(Directions for this task) All lines from the one with "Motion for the" through the last are to be given again exactly as they stand in the data below, and only those.

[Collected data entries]

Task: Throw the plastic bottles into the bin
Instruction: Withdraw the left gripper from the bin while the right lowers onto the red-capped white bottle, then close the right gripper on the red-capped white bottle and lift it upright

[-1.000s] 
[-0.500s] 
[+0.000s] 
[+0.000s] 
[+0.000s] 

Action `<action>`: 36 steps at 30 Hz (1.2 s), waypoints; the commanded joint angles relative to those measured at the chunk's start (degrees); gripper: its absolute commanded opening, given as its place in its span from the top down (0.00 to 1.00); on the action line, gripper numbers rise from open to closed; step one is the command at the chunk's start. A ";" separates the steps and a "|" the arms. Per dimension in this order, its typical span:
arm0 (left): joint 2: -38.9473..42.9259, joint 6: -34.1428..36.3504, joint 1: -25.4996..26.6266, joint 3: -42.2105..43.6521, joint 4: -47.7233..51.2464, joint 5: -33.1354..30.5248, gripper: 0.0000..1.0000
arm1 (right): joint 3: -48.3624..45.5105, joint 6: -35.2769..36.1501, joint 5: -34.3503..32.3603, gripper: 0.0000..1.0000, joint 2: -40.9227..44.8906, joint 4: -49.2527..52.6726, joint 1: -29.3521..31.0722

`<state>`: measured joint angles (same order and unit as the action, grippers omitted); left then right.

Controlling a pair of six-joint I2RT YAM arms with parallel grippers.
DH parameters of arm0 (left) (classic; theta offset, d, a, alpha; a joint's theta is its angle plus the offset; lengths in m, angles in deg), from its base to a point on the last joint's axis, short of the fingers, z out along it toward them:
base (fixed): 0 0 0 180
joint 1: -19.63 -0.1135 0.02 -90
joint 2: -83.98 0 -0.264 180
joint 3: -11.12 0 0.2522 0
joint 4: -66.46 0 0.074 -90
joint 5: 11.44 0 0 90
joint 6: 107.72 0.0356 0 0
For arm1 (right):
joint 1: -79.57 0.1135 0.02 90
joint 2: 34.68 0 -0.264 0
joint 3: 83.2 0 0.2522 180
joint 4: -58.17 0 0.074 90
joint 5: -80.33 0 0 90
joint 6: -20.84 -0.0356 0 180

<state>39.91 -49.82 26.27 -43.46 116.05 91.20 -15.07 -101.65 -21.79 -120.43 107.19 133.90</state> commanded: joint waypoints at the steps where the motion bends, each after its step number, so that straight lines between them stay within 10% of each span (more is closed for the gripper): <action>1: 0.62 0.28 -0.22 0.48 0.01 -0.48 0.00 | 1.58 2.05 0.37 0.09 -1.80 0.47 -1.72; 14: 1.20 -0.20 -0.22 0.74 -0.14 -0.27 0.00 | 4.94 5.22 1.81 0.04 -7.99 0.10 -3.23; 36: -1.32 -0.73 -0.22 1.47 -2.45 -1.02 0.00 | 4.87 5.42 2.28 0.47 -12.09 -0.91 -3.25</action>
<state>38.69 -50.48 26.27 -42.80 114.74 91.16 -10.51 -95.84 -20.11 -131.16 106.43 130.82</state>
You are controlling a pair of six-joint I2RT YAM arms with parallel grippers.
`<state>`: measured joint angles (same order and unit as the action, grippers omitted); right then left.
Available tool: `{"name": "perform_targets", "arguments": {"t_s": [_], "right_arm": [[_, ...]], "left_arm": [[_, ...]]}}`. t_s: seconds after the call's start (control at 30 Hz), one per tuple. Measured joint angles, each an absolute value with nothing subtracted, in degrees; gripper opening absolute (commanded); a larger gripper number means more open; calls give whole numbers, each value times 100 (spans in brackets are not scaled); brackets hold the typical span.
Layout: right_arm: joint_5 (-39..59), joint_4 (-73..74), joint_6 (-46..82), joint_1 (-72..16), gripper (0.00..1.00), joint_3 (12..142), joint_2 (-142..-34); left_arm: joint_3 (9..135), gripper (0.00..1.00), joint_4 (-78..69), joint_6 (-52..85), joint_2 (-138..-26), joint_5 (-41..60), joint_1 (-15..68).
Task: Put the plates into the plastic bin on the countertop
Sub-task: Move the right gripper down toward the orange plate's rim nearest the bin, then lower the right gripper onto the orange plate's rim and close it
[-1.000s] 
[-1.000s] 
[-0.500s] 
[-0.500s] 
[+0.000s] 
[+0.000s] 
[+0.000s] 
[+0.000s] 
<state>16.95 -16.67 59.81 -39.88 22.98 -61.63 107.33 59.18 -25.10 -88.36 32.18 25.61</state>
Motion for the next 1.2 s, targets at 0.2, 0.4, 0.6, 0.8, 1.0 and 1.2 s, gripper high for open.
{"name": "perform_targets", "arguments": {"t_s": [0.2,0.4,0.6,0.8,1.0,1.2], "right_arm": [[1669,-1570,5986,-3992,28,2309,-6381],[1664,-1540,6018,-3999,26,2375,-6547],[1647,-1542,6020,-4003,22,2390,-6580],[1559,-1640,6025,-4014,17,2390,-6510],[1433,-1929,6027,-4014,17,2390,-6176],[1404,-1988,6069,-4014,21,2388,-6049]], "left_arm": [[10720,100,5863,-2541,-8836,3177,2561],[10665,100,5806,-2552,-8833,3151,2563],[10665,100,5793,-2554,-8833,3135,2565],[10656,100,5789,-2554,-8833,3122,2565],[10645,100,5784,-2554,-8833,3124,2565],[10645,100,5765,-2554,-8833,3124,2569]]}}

(Solution for this problem)
Motion for the next 1.2 s, targets at 0.2, 0.4, 0.6, 0.8, 1.0 and 1.2 s, gripper high for open.
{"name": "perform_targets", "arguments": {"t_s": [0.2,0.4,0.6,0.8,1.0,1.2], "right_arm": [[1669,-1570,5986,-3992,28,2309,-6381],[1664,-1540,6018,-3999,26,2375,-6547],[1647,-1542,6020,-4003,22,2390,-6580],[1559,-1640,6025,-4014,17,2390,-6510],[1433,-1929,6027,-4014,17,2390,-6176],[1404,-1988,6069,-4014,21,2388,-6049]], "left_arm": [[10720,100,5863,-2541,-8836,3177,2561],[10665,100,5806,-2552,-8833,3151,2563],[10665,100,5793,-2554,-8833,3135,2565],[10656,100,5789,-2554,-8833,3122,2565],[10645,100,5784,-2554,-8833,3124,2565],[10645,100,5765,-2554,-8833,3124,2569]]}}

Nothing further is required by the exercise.